Association Between Vascular Access Creation and Deceleration of Estimated Glomerular Filtration Rate Decline in Late-Stage Chronic Kidney Disease Patients Transitioning to End-Stage Renal Disease

Keiichi Sumida; Miklos Z. Molnar; Praveen K. Potukuchi; Fridtjof Thomas; Jun Ling Lu; Vanessa A. Ravel; Melissa Soohoo; Connie M. Rhee; Elani Streja; Kunihiro Yamagata; Kamyar Kalantar-Zadeh; Csaba P. Kovesdy


Nephrol Dial Transplant. 2017;32(8):1330-1337. 

In This Article


In this retrospective cohort study of late-stage NDD-CKD patients transitioning to dialysis, we compared changes in eGFR slopes between the pre- and post-AVF/AVG period overall and in patients stratified by AVF/AVG maturation.
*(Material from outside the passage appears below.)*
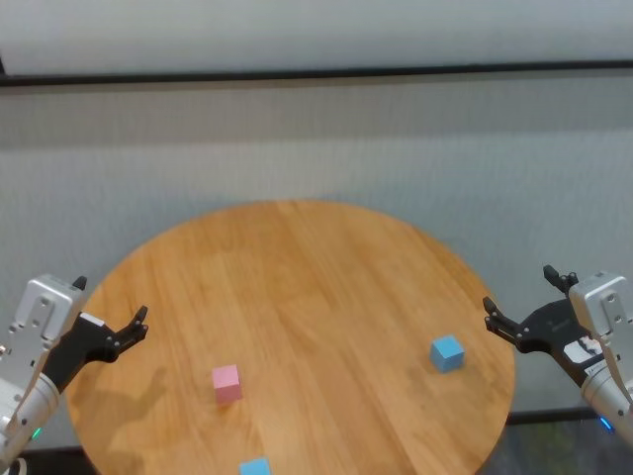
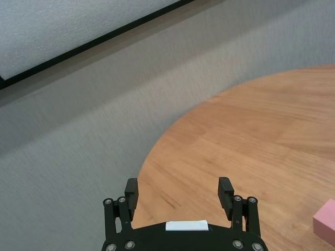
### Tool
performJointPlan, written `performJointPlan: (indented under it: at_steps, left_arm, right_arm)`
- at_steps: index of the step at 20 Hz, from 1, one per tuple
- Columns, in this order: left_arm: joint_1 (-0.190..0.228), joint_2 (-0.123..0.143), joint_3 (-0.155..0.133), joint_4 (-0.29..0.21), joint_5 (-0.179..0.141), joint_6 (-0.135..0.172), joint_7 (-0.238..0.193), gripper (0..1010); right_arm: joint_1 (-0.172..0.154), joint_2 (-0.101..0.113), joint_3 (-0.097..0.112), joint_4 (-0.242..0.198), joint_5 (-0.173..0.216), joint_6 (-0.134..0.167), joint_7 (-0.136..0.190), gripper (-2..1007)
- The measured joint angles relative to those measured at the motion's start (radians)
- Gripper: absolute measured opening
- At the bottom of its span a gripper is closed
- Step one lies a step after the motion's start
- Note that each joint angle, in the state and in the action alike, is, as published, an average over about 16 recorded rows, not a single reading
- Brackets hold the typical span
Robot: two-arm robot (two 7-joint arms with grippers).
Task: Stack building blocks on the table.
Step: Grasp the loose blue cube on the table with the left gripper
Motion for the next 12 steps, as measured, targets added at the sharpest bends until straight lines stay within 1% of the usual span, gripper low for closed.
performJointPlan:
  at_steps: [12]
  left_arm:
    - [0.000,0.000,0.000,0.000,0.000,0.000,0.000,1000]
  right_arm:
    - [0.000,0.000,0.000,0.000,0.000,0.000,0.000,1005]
We found a significant deceleration of eGFR decline after AVF/AVG creation independent of its maturation status, whereas eGFR decline accelerated in the last 6 months prior to dialysis in patients without an AVF/AVG. These findings were similarly observed in selected subgroups and were robust even after adjustment for known confounders and in the propensity-matched cohort.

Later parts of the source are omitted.